Dear NP Career Coach: I am a board certified NP and am looking to discover some “out of the box” options for NPs. This would include non-patient care options, and I thought that perhaps you may be able to provide some additional insight. Any information that you are able to provide would be very much appreciated.
Dear Job Reader: Your question is a great one as well as one I am quite frequently asked. It’s not unusual for NPs to reach a point in their career where they either need a break from direct care or are simply looking for a new challenge. I have also long been an advocate of NPs expanding their options to include some less traditional roles. Working outside of direct care not only increases our job satisfaction it makes us more visible as a profession.
Let me offer a few suggestions, which are located at varying distances “outside the box.”
Teaching is the first that comes to mind. Perhaps you have considered this option already? Nursing programs of all levels are experiencing a faculty shortage. As an NP, you are more than qualified to teach at an undergraduate level, and depending on the program and your educational degree (MSN vs DNP), you could find work in APRN programs. If you aren’t sure if teaching is for you, many universities and colleges hire practicing NPs to teach or assist with one or two classes and will contract with you on a semester by semester basis. This is nice because it gives you a chance to try it out before leaving your “day job”.
Stepping a little further out of the box is speaking. Do you have an area of expertise that you can share? Most practicing NPs develop advanced skills in at least one or two areas.

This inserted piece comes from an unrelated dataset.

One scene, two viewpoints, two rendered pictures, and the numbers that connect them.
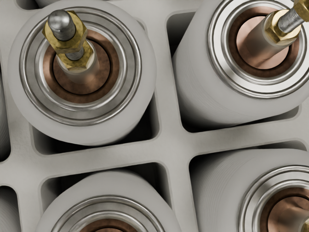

For instance, in my clinical practice I treat drug and alcohol withdrawal. On a professional development level, I do presentations on resume writing and other job hunting skills. Once you identify a topic or two, start looking for opportunities to build a speaking portfolio. If presenting to other NPs is a bit daunting, you could start out with RN conferences or even educational events hosted by different healthcare organizations. Or, circling back to teaching, you could offer to guest lecture at your local university or college. Your alma mater is a great place to start.
Writing is another avenue that is near and dear to my heart. Not the most lucrative, but it may help to satisfy your itch to add something a bit different to your professional life. Start a blog, comment frequently on professional networking sites. See what happens.
Get involved with all levels of our professional organizations. You will not only find this incredibly informative but also very rewarding. There is a chance it could lead to some interesting job opportunities.
Get paid for your opinions. As an APRN, you are qualified to offer opinions on both RN and APRN care. There are a number of good websites that contain great tips on becoming a legal consultant.
Keep me posted on your progress.
Readers, if you have other options he might consider, I would love to hear them!